Madrid, esa ciudad literaria y sonámbula, tiene bares que nunca cierran, aunque estén cerrados. Lugares donde el tiempo bebe de pie, apoyado en la barra del recuerdo; que aún huelen a tabaco negro, vermú y tertulias infinitas.
Está, por ejemplo, Los Galayos, que todavía abre sus puertas cada día con puntualidad castellana. Allí estuvo Lorca, con su sonrisa gitana, pidiendo una ronda para la Generación del 27. Alberti, el marinero sin mar, Cernuda con sus silencios hondos, y Salinas buscando qué amar. Se sentaban al fondo, pidiendo cochinillo y una botella honesta de Rioja. Hoy uno entra a Los Galayos y siente que las sillas todavía murmuran poemas, y que el vino recuerda los versos, como los parroquianos recuerdan viejos amores.
Está también el Café Gijón, que no es café, sino institución. Pasan décadas, guerras, y alguna paz, pero siempre queda ese rincón donde Cela, malhumorado y brillante, escribía frases que cortaban como cuchillas. Umbral aparecía después, como un dandi literario con bufanda, tomando apuntes y absenta. Allí sigue la sombra elegante de Fernán Gómez, ese actor que fue un bar entero él solo, declamando con su voz ronca. En el Gijón se bebe café corto, fuerte como la ironía madrileña, y se come poco, porque los escritores sabemos alimentarnos del aire y de los chismes.
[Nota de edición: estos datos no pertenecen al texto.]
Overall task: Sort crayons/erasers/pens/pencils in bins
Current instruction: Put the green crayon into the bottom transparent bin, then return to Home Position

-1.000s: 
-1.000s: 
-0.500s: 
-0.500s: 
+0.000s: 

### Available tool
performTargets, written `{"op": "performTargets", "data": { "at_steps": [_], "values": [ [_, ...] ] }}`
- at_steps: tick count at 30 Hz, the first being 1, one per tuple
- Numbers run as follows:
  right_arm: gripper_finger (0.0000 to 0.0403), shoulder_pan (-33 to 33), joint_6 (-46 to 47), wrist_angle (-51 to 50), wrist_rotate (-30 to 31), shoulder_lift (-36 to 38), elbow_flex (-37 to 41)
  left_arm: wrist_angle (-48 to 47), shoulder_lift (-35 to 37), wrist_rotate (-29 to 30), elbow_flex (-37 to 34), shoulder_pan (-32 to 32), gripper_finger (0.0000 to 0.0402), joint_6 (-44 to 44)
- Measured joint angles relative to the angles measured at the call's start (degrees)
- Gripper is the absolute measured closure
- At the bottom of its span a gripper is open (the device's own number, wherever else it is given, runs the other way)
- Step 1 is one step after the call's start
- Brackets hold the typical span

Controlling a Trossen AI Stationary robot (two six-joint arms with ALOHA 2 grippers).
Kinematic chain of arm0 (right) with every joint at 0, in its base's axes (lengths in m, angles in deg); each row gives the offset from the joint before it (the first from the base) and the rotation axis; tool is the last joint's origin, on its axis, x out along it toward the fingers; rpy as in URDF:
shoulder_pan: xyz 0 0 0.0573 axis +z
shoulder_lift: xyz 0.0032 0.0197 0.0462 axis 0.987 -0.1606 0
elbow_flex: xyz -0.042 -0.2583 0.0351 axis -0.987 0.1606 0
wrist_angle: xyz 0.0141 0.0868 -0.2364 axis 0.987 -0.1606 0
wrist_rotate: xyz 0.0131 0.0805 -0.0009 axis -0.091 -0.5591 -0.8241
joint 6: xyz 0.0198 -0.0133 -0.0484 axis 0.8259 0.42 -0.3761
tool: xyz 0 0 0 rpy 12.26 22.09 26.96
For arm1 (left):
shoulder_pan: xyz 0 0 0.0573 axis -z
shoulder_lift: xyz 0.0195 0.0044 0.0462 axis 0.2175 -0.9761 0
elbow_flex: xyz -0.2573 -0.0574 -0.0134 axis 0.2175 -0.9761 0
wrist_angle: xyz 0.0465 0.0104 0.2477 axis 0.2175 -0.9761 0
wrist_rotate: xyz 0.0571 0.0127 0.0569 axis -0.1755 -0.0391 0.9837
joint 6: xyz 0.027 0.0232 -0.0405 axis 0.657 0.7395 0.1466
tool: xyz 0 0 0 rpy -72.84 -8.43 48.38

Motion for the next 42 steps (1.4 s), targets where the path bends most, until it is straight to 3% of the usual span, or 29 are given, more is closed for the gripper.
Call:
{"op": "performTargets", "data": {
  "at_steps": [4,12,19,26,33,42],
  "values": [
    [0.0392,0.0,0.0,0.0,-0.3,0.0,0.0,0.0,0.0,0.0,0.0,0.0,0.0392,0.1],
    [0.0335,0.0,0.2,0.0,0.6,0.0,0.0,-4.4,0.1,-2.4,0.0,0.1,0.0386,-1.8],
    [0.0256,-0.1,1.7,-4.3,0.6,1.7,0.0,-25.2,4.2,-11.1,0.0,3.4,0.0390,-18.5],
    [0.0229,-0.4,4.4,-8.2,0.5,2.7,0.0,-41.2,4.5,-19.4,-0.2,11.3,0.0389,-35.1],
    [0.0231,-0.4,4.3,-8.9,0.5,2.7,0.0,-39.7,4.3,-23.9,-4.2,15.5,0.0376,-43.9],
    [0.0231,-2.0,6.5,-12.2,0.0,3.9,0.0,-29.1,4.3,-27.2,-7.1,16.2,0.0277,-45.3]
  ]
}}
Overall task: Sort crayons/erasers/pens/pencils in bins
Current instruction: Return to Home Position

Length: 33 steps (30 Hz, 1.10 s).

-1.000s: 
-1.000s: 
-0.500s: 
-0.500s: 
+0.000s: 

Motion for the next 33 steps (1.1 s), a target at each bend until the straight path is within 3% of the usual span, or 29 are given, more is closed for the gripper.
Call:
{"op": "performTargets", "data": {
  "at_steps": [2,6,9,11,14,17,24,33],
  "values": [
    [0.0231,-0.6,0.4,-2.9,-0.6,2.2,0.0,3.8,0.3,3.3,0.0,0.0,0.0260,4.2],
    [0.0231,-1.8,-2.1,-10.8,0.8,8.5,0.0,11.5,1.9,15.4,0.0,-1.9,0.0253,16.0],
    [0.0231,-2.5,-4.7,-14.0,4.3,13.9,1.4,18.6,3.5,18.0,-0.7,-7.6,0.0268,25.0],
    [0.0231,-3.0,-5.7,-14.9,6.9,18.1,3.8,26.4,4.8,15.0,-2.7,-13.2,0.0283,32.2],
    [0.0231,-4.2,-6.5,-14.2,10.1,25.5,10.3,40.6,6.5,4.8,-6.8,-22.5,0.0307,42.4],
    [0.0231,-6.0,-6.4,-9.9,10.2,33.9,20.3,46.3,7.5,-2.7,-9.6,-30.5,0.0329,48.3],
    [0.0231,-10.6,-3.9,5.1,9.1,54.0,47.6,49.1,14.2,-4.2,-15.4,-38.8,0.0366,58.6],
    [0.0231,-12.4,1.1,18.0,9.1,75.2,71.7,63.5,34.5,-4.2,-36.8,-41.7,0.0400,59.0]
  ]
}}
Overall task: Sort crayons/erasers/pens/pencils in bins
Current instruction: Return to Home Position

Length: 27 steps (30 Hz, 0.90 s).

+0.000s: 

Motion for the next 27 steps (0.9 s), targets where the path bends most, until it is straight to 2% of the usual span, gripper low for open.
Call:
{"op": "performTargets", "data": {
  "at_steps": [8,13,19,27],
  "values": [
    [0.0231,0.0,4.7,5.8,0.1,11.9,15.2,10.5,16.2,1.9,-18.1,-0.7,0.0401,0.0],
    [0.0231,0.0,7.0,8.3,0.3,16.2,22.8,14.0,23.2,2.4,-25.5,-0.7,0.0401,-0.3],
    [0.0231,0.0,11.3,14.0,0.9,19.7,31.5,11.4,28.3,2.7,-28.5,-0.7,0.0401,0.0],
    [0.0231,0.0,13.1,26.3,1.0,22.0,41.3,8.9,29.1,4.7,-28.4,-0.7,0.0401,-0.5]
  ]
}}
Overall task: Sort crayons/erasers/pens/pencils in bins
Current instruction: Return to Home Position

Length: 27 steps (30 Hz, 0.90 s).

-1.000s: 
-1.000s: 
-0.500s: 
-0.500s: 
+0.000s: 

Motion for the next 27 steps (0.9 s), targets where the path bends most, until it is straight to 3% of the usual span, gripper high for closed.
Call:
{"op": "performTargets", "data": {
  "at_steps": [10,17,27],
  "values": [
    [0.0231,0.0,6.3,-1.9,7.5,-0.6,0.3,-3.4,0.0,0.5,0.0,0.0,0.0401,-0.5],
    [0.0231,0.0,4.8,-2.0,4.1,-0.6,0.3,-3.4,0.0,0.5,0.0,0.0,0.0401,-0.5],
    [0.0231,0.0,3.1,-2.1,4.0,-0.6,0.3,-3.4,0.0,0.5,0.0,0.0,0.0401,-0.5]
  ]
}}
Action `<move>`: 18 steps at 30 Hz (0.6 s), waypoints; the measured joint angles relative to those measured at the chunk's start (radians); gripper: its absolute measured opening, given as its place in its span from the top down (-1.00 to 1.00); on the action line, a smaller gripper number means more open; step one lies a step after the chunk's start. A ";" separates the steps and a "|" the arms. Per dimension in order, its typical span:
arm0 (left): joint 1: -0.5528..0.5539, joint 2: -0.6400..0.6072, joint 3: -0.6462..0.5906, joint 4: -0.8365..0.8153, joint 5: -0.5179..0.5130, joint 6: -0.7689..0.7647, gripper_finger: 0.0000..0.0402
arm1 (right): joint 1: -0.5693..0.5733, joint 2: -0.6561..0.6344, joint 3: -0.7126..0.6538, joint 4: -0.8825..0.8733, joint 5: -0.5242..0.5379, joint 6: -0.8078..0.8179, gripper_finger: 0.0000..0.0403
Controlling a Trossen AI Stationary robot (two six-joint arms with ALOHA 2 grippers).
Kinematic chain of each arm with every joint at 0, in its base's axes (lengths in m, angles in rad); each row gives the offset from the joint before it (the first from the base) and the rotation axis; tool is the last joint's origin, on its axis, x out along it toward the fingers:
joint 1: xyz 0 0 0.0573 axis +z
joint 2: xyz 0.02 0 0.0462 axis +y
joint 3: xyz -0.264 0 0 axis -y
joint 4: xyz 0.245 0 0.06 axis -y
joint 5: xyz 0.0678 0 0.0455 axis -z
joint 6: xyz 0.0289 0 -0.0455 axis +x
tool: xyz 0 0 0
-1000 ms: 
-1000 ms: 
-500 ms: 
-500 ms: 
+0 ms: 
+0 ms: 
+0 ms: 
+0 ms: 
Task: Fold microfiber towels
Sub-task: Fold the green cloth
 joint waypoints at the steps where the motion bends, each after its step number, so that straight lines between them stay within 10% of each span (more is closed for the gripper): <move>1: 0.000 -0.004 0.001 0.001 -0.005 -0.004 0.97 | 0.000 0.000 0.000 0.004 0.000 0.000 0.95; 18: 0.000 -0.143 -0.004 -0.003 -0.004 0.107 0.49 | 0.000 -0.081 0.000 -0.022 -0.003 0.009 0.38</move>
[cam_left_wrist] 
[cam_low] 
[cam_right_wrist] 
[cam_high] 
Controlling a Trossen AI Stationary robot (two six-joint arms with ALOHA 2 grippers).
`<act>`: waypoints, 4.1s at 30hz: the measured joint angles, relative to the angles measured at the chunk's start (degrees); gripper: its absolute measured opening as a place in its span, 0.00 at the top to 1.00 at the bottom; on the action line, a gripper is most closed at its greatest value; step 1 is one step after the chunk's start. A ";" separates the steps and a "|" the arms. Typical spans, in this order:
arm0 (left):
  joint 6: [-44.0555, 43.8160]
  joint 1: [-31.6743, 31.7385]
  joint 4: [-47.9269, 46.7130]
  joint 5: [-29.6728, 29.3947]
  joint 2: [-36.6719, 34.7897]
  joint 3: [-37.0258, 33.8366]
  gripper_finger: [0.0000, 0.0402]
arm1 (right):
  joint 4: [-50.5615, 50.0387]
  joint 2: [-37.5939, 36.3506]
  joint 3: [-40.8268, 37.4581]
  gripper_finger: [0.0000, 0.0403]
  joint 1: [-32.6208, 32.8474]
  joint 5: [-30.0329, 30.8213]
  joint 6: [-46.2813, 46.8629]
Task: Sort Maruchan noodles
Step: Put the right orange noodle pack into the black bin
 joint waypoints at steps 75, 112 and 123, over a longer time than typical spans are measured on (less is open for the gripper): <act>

El Chicote sigue abierto también, en la Gran Vía que fue el Broadway pobre de posguerra. Hemingway, que bebía como si el whisky fuera una novela corta, dejó allí su fantasma robusto. Ava Gardner brindaba con champán barato, pero de oro en la copa. Los camareros siguen contando anécdotas, tan reales como el hielo que enfría el Dry Martini, esa bebida que no solo emborracha, sino inspira.
Cerremos la ruta en Casa Alberto. Ese santuario cervantino en la calle de las Huertas. Aquí, Lope de Vega anduvo de aventuras sentimentales. Abre puntual, sirviendo callos y vermú de grifo con un golpe de sifón. Así es cómo se bebe la nostalgia en Madrid.
La ciudad es eso: bares abiertos, bares cerrados, escritores vivos o muertos que nunca se van del todo. La literatura en Madrid siempre fue una sobremesa larga, entre el último café y la primera copa. Y así seguirá, porque en estos bares no se bebe para olvidar, sino para recordar.